Jugend wehrt sich
Von Max Ongsiek
Am Freitag haben sie deutschlandweit gestreikt, statt die Schulbank zu drücken: Organisiert vom Bündnis »Schulstreik gegen Wehrpflicht« sollen in über 80 Städten mehr als 40.000 Schüler (Stand 13.00 Uhr) – so die Zahlen des Veranstalters – auf die Straße gegangen sein. In der Hand: Plakate und Banner. Sie begehrten auf gegen das »Wehrdienstmodernisierungsgesetz« der »schwarz-roten« Bundesregierung, das kurz zuvor im Bundestag mit Mehrheit verabschiedet worden war. Von 596 Abgeordneten stimmten 323 mit Ja, 272 mit Nein, einer enthielt sich.
»Wir sind beeindruckt davon, wie viele Schülerinnen und Schüler heute gestreikt haben«, erklärte Hannes Kramer, bundesweiter Sprecher des Bündnisses, in einer Mitteilung vom Freitag. Die Botschaft der Schülerinnen und Schüler ist klar und unmissverständlich: kein »Drill«, kein »Gehorsam«, kein »töten lernen«, »kein Krieg« für Deutschland. Überwiegend betraf der Streik die letzten beiden Unterrichtsstunden, da die Proteste oft erst am Mittag starteten.
Streikzentren waren Polizeiangaben zufolge zum Beispiel Berlin, Kiel und München. So versammelten sich in der Bundeshauptstadt am Mittag rund 1.400 Demonstranten am Halleschen Tor. Eine zweite Demonstration vom Oranienplatz zum Rathaus Neukölln war für 16.00 Uhr mit 2.000 Teilnehmern angemeldet. In Kiel gingen rund 1.000 Schülerinnen und Schüler auf die Straße, während in München bereits am Donnerstag rund 1.500 junge Leute zusammenkamen.
Mit dem Gesetz, das ab Januar 2026 greifen soll, hat der Bundestag den Weg für eine enorme Vergrößerung der Bundeswehr freigemacht. Es sieht einen »Dienst auf freiwilliger Basis« vor. Alle 18jährigen Männer sollen ab Anfang 2026 einen Fragebogen erhalten, über den »Motivation und Eignung« ermittelt werden sollen. Für Männer soll die Beantwortung des Fragenkatalogs verpflichtend sein, für Frauen freiwillig. Ziel des Gesetzes sei, dass die Zahl der aktiven Soldaten bis 2035 von 183.000 auf 255.000 bis 270.000 steige. Dazu sollen 200.000 Reservisten kommen. Die Parteien AfD, Bündnis 90/Die Grünen und Die Linke lehnten das Gesetz aus unterschiedlichen Gründen ab.

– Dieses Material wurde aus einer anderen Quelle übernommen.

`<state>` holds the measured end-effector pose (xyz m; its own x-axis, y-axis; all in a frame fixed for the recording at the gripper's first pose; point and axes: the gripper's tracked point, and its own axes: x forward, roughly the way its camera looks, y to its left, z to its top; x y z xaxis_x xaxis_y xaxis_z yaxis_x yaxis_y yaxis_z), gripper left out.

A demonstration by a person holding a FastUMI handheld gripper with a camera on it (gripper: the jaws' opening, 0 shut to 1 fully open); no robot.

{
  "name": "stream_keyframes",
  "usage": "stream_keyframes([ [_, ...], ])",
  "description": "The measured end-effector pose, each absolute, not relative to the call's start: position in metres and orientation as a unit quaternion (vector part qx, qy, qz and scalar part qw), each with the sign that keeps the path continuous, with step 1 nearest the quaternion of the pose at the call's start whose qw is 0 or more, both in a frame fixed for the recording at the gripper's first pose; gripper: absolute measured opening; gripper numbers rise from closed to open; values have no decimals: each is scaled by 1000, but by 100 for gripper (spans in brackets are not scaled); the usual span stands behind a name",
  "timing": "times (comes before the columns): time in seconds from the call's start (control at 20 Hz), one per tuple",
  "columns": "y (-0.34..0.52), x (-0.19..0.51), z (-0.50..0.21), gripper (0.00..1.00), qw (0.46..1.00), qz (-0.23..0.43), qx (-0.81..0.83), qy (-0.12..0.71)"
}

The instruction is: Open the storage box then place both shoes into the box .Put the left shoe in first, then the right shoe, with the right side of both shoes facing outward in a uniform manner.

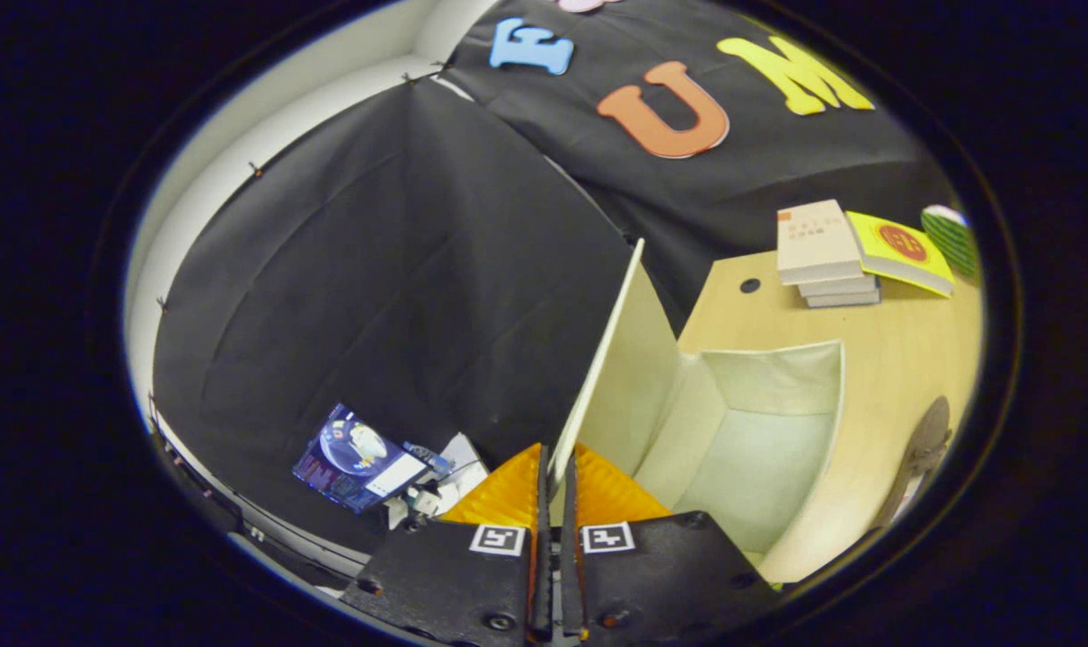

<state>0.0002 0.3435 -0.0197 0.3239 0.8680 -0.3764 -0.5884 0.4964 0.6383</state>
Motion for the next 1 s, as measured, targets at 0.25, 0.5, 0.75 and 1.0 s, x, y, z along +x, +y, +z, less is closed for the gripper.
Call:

Doch wie reagierte der Bundestag auf die Schülerdemonstrationen? Zwar lobte SPD-Abgeordnete Siemtje Möller in der Debatte das zivilgesellschaftliche Engagement der Jugend im Land – »ihr seid großartig«, forderte aber gleichzeitig eine starke Bundeswehr und eine »widerstandsfähige Bevölkerung«, damit »Putin erkennt«, dass sich ein Angriff auf Deutschland nicht lohnt, denn den »verliert er ganz sicher«.

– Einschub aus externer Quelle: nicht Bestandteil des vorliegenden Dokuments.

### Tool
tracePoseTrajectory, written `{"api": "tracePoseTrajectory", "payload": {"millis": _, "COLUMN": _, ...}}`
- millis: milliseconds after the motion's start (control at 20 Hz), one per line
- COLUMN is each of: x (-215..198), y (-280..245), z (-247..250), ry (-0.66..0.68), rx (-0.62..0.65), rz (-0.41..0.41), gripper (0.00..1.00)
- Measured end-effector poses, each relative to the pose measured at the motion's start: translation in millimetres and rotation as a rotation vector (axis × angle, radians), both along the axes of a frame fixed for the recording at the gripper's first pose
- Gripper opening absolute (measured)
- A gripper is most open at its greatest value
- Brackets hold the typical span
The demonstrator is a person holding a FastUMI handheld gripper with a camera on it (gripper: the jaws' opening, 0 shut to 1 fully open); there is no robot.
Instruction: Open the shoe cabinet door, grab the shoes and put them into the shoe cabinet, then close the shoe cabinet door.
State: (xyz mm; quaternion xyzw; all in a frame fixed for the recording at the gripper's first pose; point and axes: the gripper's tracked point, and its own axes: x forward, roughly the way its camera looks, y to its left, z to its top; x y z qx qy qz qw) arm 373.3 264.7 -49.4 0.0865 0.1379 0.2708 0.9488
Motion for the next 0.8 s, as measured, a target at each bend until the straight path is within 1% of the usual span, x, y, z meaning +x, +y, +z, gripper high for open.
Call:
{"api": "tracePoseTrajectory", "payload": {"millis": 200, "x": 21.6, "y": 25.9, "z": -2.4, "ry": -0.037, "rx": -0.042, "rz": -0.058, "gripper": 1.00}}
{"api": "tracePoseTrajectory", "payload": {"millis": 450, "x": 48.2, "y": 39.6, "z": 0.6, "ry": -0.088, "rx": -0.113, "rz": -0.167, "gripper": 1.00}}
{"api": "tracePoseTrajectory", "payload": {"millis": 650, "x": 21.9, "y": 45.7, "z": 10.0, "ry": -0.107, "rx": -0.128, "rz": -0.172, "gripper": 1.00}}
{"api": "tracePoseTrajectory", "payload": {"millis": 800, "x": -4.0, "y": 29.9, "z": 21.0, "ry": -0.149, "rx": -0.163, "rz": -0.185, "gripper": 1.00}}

Der verteidigungspolitische Sprecher der AfD, Rüdiger Lucassen, erklärte: »Soldaten, die für den Sold kommen, haben keine feste Grundlage für den Dienst. Das reicht nicht.« Auch Sara Nanni, Abgeordnete der Partei Bündnis 90/Die Grünen, geht das Gesetz nicht weit genug. Sie kritisierte die Fokussierung des Gesetzentwurfs auf junge Menschen: Der Blick in die Ukraine zeige: »Ein Land wird nicht durch 18jährige verteidigt.«
Desiree Becker, Abgeordnete der Linkspartei, griff den Gesetzentwurf an: »Wir lehnen die Wehrpflicht ab, wir lehnen die Bedarfswehrpflicht ab, wir lehnen auch die Vorbereitung all dessen ab: das heutige Wehrdienstmodernisierungsgesetz«, sagte Becker. Gegenüber jW erklärte die Abgeordnete am Freitag: »Wir stehen hinter den Tausenden, die heute, aber auch in Zukunft auf den Straßen sein werden gegen die Wehrpflicht.«
Bundesverteidigungsminister Boris Pistorius (SPD) gab sich zufrieden. Das Gesetz zum neuen Wehrdienst sei ein »entscheidender Schritt für unsere Verteidigungsfähigkeit«.